Problem details => Please repeat all of the records, keeping every word unchanged.

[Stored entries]
-- Opening Marker --

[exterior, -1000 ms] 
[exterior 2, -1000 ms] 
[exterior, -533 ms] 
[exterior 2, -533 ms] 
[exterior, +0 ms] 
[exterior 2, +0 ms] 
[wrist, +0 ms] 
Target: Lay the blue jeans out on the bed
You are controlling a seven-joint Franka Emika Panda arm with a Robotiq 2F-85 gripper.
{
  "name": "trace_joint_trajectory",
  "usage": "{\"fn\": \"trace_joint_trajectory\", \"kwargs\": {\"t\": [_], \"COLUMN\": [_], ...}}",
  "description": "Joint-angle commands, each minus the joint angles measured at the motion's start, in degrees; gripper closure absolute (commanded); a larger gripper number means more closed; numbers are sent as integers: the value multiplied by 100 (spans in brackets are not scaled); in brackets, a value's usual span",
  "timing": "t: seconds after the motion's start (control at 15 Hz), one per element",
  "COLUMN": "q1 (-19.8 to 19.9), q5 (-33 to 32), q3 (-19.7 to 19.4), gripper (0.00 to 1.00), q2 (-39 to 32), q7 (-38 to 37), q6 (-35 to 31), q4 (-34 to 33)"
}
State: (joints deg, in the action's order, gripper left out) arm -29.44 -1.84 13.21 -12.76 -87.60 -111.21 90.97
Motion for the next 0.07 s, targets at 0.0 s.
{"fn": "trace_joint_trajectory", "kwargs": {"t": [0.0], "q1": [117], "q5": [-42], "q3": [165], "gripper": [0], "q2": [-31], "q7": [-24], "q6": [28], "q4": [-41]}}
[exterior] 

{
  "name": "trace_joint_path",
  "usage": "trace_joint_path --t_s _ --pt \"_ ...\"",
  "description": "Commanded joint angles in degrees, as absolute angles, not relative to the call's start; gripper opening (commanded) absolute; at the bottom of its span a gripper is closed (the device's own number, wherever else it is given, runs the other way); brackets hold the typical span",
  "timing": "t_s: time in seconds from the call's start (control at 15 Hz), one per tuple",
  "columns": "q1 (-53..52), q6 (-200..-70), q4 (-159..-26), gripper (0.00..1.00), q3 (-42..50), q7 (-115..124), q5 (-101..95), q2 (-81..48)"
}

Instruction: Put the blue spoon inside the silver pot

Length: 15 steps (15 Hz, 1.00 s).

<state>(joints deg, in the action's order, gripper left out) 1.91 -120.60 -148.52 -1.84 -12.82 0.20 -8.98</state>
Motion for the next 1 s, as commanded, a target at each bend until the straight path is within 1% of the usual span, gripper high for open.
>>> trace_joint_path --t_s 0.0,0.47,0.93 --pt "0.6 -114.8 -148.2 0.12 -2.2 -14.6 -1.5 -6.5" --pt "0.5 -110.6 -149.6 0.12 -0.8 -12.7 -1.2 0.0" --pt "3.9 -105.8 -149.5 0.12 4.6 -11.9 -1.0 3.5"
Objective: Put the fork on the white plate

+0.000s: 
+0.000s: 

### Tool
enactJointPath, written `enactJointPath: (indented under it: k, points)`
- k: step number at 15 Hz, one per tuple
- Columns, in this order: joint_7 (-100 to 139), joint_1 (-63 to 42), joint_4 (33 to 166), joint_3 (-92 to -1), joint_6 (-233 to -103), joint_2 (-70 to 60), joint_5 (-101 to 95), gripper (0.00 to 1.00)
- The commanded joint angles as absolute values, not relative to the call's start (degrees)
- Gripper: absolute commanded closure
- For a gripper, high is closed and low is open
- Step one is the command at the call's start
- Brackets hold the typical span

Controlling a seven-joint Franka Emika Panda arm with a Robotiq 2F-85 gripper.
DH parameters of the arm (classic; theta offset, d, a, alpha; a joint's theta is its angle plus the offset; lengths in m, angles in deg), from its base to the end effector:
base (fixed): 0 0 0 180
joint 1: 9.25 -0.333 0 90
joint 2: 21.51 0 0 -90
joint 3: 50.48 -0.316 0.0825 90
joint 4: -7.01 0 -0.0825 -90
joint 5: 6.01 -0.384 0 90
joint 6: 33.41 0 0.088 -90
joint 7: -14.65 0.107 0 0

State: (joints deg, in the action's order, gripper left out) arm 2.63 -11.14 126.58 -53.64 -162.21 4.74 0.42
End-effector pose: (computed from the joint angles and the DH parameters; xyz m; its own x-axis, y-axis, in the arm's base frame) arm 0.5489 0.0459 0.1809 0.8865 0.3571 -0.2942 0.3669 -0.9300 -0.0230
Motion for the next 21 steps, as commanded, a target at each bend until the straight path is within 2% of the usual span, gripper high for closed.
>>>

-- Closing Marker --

Reply =>
[exterior, -1000 ms] 
[exterior 2, -1000 ms] 
[exterior, -533 ms] 
[exterior 2, -533 ms] 
[exterior, +0 ms] 
[exterior 2, +0 ms] 
[wrist, +0 ms] 
Target: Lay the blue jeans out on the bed
You are controlling a seven-joint Franka Emika Panda arm with a Robotiq 2F-85 gripper.
{
  "name": "trace_joint_trajectory",
  "usage": "{\"fn\": \"trace_joint_trajectory\", \"kwargs\": {\"t\": [_], \"COLUMN\": [_], ...}}",
  "description": "Joint-angle commands, each minus the joint angles measured at the motion's start, in degrees; gripper closure absolute (commanded); a larger gripper number means more closed; numbers are sent as integers: the value multiplied by 100 (spans in brackets are not scaled); in brackets, a value's usual span",
  "timing": "t: seconds after the motion's start (control at 15 Hz), one per element",
  "COLUMN": "q1 (-19.8 to 19.9), q5 (-33 to 32), q3 (-19.7 to 19.4), gripper (0.00 to 1.00), q2 (-39 to 32), q7 (-38 to 37), q6 (-35 to 31), q4 (-34 to 33)"
}
State: (joints deg, in the action's order, gripper left out) arm -29.44 -1.84 13.21 -12.76 -87.60 -111.21 90.97
Motion for the next 0.07 s, targets at 0.0 s.
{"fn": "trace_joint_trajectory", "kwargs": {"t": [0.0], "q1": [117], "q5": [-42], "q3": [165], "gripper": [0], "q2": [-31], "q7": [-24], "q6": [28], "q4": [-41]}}
[exterior] 

{
  "name": "trace_joint_path",
  "usage": "trace_joint_path --t_s _ --pt \"_ ...\"",
  "description": "Commanded joint angles in degrees, as absolute angles, not relative to the call's start; gripper opening (commanded) absolute; at the bottom of its span a gripper is closed (the device's own number, wherever else it is given, runs the other way); brackets hold the typical span",
  "timing": "t_s: time in seconds from the call's start (control at 15 Hz), one per tuple",
  "columns": "q1 (-53..52), q6 (-200..-70), q4 (-159..-26), gripper (0.00..1.00), q3 (-42..50), q7 (-115..124), q5 (-101..95), q2 (-81..48)"
}

Instruction: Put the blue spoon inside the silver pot

Length: 15 steps (15 Hz, 1.00 s).

<state>(joints deg, in the action's order, gripper left out) 1.91 -120.60 -148.52 -1.84 -12.82 0.20 -8.98</state>
Motion for the next 1 s, as commanded, a target at each bend until the straight path is within 1% of the usual span, gripper high for open.
>>> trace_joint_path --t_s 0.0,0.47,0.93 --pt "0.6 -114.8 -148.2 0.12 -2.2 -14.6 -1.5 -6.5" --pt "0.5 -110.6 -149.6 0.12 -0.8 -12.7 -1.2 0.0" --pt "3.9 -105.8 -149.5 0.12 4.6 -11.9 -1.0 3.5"
Objective: Put the fork on the white plate

+0.000s: 
+0.000s: 

### Tool
enactJointPath, written `enactJointPath: (indented under it: k, points)`
- k: step number at 15 Hz, one per tuple
- Columns, in this order: joint_7 (-100 to 139), joint_1 (-63 to 42), joint_4 (33 to 166), joint_3 (-92 to -1), joint_6 (-233 to -103), joint_2 (-70 to 60), joint_5 (-101 to 95), gripper (0.00 to 1.00)
- The commanded joint angles as absolute values, not relative to the call's start (degrees)
- Gripper: absolute commanded closure
- For a gripper, high is closed and low is open
- Step one is the command at the call's start
- Brackets hold the typical span

Controlling a seven-joint Franka Emika Panda arm with a Robotiq 2F-85 gripper.
DH parameters of the arm (classic; theta offset, d, a, alpha; a joint's theta is its angle plus the offset; lengths in m, angles in deg), from its base to the end effector:
base (fixed): 0 0 0 180
joint 1: 9.25 -0.333 0 90
joint 2: 21.51 0 0 -90
joint 3: 50.48 -0.316 0.0825 90
joint 4: -7.01 0 -0.0825 -90
joint 5: 6.01 -0.384 0 90
joint 6: 33.41 0 0.088 -90
joint 7: -14.65 0.107 0 0

State: (joints deg, in the action's order, gripper left out) arm 2.63 -11.14 126.58 -53.64 -162.21 4.74 0.42
End-effector pose: (computed from the joint angles and the DH parameters; xyz m; its own x-axis, y-axis, in the arm's base frame) arm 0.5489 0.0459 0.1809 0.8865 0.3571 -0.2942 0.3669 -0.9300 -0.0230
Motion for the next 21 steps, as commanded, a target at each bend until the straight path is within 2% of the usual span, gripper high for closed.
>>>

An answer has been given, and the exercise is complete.